## Problem description
Each line of the material should be retyped without alteration.

Top of Material provided

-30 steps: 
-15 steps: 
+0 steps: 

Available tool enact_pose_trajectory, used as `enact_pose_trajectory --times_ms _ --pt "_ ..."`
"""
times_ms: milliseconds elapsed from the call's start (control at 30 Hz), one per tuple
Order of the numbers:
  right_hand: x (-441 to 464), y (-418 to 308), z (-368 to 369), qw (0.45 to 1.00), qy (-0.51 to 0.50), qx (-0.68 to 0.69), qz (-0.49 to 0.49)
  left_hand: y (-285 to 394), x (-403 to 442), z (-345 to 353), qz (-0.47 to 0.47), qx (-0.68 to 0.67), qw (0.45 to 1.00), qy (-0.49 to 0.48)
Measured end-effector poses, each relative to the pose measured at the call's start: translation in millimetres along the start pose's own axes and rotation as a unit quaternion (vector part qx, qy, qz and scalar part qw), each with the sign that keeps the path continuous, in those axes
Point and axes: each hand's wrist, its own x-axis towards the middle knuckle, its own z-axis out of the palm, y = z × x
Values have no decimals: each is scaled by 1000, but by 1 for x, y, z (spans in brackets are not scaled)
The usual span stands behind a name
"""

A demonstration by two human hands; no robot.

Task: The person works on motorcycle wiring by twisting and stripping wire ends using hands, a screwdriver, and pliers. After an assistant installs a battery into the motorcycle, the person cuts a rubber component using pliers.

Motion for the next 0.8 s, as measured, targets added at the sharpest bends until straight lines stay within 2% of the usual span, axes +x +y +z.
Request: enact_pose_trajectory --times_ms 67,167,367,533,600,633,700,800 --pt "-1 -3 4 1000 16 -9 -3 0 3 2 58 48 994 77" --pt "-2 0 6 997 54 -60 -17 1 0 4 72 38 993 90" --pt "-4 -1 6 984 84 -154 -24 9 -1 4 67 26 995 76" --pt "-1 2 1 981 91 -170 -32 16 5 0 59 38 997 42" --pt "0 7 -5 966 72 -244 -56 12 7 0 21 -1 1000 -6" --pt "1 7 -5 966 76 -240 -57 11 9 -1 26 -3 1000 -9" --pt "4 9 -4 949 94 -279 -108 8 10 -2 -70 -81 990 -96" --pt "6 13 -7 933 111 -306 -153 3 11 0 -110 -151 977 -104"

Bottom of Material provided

## Written answer
-30 steps: 
-15 steps: 
+0 steps: 

Available tool enact_pose_trajectory, used as `enact_pose_trajectory --times_ms _ --pt "_ ..."`
"""
times_ms: milliseconds elapsed from the call's start (control at 30 Hz), one per tuple
Order of the numbers:
  right_hand: x (-441 to 464), y (-418 to 308), z (-368 to 369), qw (0.45 to 1.00), qy (-0.51 to 0.50), qx (-0.68 to 0.69), qz (-0.49 to 0.49)
  left_hand: y (-285 to 394), x (-403 to 442), z (-345 to 353), qz (-0.47 to 0.47), qx (-0.68 to 0.67), qw (0.45 to 1.00), qy (-0.49 to 0.48)
Measured end-effector poses, each relative to the pose measured at the call's start: translation in millimetres along the start pose's own axes and rotation as a unit quaternion (vector part qx, qy, qz and scalar part qw), each with the sign that keeps the path continuous, in those axes
Point and axes: each hand's wrist, its own x-axis towards the middle knuckle, its own z-axis out of the palm, y = z × x
Values have no decimals: each is scaled by 1000, but by 1 for x, y, z (spans in brackets are not scaled)
The usual span stands behind a name
"""

A demonstration by two human hands; no robot.

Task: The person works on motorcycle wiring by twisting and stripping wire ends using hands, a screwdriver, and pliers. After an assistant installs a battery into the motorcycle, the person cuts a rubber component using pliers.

Motion for the next 0.8 s, as measured, targets added at the sharpest bends until straight lines stay within 2% of the usual span, axes +x +y +z.
Request: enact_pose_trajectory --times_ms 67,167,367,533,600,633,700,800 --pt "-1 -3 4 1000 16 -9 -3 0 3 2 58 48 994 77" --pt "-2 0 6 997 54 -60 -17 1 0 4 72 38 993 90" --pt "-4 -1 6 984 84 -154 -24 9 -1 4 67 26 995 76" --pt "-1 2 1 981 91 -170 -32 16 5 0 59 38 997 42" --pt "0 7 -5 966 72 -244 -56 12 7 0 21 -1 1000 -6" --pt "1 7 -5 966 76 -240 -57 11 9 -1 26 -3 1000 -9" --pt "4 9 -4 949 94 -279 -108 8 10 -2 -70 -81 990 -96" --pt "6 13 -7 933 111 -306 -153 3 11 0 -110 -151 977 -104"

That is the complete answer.